There we are then. Game over.
		
Click to expand...

Not yet Amymay. That's only the story given by the supporters.

Don't you go giving up (says she who feels like doing just that right now) we need you. And don't forget there are other people working away in other areas in the background.

It ain't over till the fat lady sings.


----------



## Patterdale (12 February 2013)

Agree. We can't give up. Think of those poor horses and dogs. 

And obviously the Support page were going to say that all was fine, they lie, it's what they do.


----------



## Ladyinred (12 February 2013)

Patterdale said:



			Agree. We can't give up. Think of those poor horses and dogs. 

And obviously the Support page were going to say that all was fine, they lie, it's what they do.
		
Click to expand...

If we give up then we would be as bad as he is, shutting our eyes to whats going on.

Onward and upward people


----------



## PandorasJar (12 February 2013)

Will the bhs or whw not get involved? I'd say they're far more likely to know if the horses are in suitable condition ... Or not...


----------



## Amymay (12 February 2013)

Bhs have bewm contacted Pan.


----------



## PandorasJar (12 February 2013)

Are they doing anything?

I was actually really unimpressed with them this week - came very close to letting them know I wouldn't be getting membership again before they pulled their finger out.


----------



## horsesatemymoney (12 February 2013)

How can they condone the state of those horses, if they've been and the horses in the pics were on Clwyd's land?!


----------



## _GG_ (12 February 2013)

Haha, Ibblebibble....same here. I think I liked it so I could see what all the fuss was about


----------



## teamgossip (12 February 2013)

Thank you for the warm welcome patterdale!  I really can't believe that some people are so narrow minded that they can't open there eyes! I for one have no problem in changing my mind/opinion if I've been given new information but them lot are just like the rats in the pipe piper of hamlet!
Who on earth would transport and dump a rotten carcase (if or if not there is one there), and how come these new horses have been dumped, to me it's just a repeat of the documentry in the summer! Oh I bet they had a lump in their throats when the had to admit some of the photo were accurate and intact they haven't a clue what's going on in his place.....


----------



## teamgossip (12 February 2013)

* in fact even


----------



## Moomin1 (13 February 2013)

amymay said:



			Its reported that the RSPCA are happy. 

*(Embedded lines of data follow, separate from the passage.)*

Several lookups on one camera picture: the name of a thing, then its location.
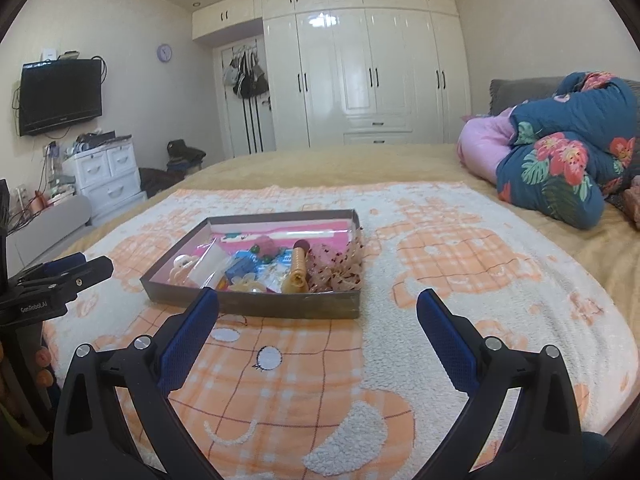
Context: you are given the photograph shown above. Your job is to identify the cream hair claw clip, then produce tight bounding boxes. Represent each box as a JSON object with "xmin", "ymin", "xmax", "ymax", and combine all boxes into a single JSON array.
[{"xmin": 168, "ymin": 255, "xmax": 200, "ymax": 286}]

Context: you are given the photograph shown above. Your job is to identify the blue box with green beads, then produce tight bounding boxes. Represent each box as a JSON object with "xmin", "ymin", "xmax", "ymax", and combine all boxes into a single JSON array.
[{"xmin": 224, "ymin": 250, "xmax": 259, "ymax": 280}]

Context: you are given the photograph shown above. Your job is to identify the pink pompom hair tie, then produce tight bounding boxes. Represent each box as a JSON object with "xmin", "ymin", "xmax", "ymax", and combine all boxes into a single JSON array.
[{"xmin": 249, "ymin": 236, "xmax": 281, "ymax": 264}]

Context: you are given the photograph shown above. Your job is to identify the beige spiral hair tie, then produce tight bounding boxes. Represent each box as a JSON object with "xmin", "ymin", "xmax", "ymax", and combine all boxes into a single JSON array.
[{"xmin": 282, "ymin": 238, "xmax": 313, "ymax": 295}]

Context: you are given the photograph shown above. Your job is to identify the beige dotted mesh bow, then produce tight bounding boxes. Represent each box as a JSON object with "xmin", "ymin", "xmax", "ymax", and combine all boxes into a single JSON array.
[{"xmin": 306, "ymin": 229, "xmax": 364, "ymax": 292}]

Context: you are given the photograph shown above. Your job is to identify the bagged earrings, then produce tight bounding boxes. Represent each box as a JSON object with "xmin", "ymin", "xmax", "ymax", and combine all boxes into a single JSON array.
[{"xmin": 186, "ymin": 238, "xmax": 232, "ymax": 289}]

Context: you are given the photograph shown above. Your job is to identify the bagged yellow bangles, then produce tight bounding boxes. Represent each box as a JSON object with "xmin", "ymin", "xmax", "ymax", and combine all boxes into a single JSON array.
[{"xmin": 216, "ymin": 278, "xmax": 239, "ymax": 292}]

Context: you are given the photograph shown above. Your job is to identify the white bedroom door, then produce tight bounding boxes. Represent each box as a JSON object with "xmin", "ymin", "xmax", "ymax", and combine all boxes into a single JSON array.
[{"xmin": 211, "ymin": 34, "xmax": 278, "ymax": 158}]

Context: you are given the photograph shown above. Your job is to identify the left hand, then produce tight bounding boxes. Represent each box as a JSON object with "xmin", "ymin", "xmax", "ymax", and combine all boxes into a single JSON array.
[{"xmin": 34, "ymin": 347, "xmax": 54, "ymax": 388}]

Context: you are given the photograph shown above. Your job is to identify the white drawer chest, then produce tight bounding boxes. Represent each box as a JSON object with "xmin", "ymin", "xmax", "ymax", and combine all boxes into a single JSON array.
[{"xmin": 62, "ymin": 139, "xmax": 148, "ymax": 226}]

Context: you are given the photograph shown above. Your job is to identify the dark clothes pile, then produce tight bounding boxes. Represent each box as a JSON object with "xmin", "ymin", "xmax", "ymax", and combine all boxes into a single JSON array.
[{"xmin": 139, "ymin": 139, "xmax": 206, "ymax": 198}]

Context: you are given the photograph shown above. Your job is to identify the tan bedspread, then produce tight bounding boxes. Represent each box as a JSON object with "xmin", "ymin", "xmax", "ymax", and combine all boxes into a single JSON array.
[{"xmin": 60, "ymin": 142, "xmax": 640, "ymax": 436}]

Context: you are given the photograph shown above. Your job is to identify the grey cardboard tray box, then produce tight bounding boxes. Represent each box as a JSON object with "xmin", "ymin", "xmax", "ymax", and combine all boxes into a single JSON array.
[{"xmin": 140, "ymin": 209, "xmax": 363, "ymax": 320}]

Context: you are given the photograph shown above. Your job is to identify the hanging bags on door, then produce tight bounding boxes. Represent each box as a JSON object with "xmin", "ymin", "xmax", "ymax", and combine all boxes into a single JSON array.
[{"xmin": 222, "ymin": 50, "xmax": 269, "ymax": 100}]

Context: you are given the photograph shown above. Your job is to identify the blue floral quilt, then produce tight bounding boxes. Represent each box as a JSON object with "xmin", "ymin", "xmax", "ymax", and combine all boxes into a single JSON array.
[{"xmin": 497, "ymin": 73, "xmax": 638, "ymax": 230}]

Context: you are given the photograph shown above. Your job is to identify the pink quilt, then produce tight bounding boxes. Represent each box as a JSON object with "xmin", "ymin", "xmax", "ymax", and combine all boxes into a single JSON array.
[{"xmin": 457, "ymin": 107, "xmax": 515, "ymax": 184}]

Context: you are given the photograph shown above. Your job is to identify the grey headboard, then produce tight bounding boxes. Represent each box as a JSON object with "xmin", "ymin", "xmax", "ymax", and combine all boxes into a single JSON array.
[{"xmin": 489, "ymin": 76, "xmax": 563, "ymax": 116}]

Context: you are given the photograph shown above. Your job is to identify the white built-in wardrobe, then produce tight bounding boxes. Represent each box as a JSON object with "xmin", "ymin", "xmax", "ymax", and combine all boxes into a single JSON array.
[{"xmin": 192, "ymin": 0, "xmax": 471, "ymax": 151}]

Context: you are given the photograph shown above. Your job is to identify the black wall television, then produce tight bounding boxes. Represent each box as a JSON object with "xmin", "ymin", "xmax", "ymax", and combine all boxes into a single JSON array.
[{"xmin": 17, "ymin": 58, "xmax": 104, "ymax": 136}]

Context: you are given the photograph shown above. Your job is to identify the purple wall clock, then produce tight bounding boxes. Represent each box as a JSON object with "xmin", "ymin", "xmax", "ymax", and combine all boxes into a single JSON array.
[{"xmin": 156, "ymin": 44, "xmax": 172, "ymax": 63}]

There we are then. Game over.
		
Click to expand...

I'm sure there's nothing to panic about here.

I would think that he is being closely monitored with regard the live horses there at the moment, until the sentencing takes place.  

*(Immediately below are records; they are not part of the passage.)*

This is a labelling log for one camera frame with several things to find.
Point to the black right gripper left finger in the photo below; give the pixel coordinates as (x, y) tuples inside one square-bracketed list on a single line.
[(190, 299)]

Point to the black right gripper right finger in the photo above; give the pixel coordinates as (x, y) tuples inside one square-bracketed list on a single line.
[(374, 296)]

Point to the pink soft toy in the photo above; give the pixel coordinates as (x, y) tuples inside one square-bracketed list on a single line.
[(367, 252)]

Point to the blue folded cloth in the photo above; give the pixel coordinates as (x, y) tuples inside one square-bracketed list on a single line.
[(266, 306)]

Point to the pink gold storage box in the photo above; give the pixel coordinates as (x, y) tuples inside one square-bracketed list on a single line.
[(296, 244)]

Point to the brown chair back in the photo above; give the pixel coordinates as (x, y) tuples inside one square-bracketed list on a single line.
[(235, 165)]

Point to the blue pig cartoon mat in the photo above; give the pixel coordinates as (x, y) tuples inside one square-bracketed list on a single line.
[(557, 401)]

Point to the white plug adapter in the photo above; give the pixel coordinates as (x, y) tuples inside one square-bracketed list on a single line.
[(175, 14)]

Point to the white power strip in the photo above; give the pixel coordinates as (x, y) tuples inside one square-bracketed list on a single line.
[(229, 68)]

With regard bones and skulls, unfortunately, I don't think there is much can be done about them in order to warrant removal of live horses - as there is no scientific way of really establishing whether those dead horses (skulls etc) 'suffered unnecessarily'.  If it were a carcass of reasonable condition still, may have been different I suppose.


----------



## misterjinglejay (13 February 2013)

It's all getting quite depressing now. I'm sure there's a lot more going on in the background, but the blind faith that his cult like followers have is very demoralising.

We all need to keep pushing. Remember Carrot and Spud, people, we got there in the end (no thanks to the rspca!), and all the good work done for the Spindles Farm ponies, etc.

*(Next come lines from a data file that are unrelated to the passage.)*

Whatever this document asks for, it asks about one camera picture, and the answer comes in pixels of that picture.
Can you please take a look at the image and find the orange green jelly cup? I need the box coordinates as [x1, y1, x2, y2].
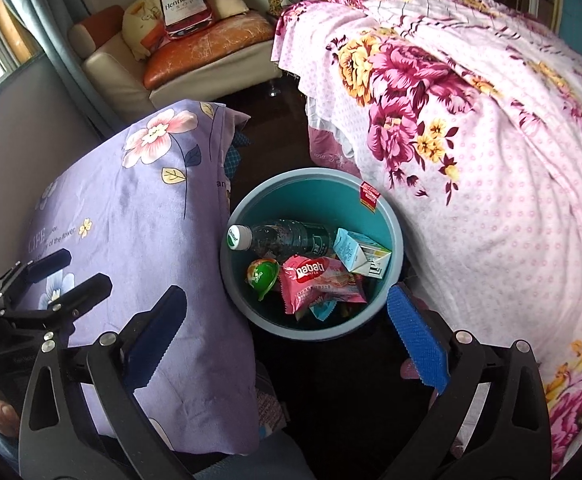
[246, 259, 280, 301]

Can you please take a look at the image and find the orange leather seat cushion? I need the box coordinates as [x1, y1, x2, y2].
[143, 11, 274, 91]

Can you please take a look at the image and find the person's left hand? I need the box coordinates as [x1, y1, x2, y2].
[0, 400, 20, 439]

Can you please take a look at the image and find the clear plastic water bottle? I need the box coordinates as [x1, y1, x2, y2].
[227, 219, 336, 262]

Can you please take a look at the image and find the yellow cartoon pillow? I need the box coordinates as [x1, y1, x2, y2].
[122, 0, 165, 61]

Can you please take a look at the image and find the pink floral bed quilt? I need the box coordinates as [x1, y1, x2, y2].
[272, 0, 582, 472]

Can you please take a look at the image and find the purple floral bed cover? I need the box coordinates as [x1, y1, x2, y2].
[21, 100, 259, 455]

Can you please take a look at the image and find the blue green milk carton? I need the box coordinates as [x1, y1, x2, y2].
[333, 228, 392, 280]

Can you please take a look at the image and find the cream leather sofa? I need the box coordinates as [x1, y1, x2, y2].
[67, 0, 281, 124]

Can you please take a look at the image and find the pink nabati wafer bag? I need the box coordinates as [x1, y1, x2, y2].
[279, 256, 366, 314]

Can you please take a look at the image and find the teal plastic trash bin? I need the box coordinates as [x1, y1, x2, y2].
[220, 168, 404, 341]

We can do it! Lets get those ponies/dogs out of there! 




And then move on to the next lot


----------



## Amymay (13 February 2013)

Moomin1 said:



			If it were a carcass of reasonable condition still, may have been different I suppose.
		
Click to expand...

There was a carcass.

I must admit to being totally and utterly dismayed that the RSPCA have taken no further action at this time - and feel they are letting the horses down very, very badly.

Horse numbers have gone up (not down), no provision for mares due to foal.  Extremely poor stock on the land.  No evidence of basic care being implemented.

Unfortunately it's going to take the death of one or two more of the horses for the RSPCA to remove them.

Disgusting.






			Remember Carrot and Spud, people, we got there in the end (no thanks to the rspca!),
		
Click to expand...

I do.  And this is what worries me the most.


----------



## MurphysMinder (13 February 2013)

I thought it was an offence to not dispose of/bury a carcass?


----------



## Moomin1 (13 February 2013)

amymay said:



			There was a carcass.

I must admit to being totally and utterly dismayed that the RSPCA have taken no further action at this time - and feel they are letting the horses down very, very badly.

Horse numbers have gone up (not down), no provision for mares due to foal.  Extremely poor stock on the land.  No evidence of basic care being implemented.

Unfortunately it's going to take the death of one or two more of the horses for the RSPCA to remove them.

Disgusting.





I do.  And this is what worries me the most.
		
Click to expand...

Where is the picture of a carcass?

All I have seen are bones in the photos.

You cannot prove any suffering from a pile of ancient bones.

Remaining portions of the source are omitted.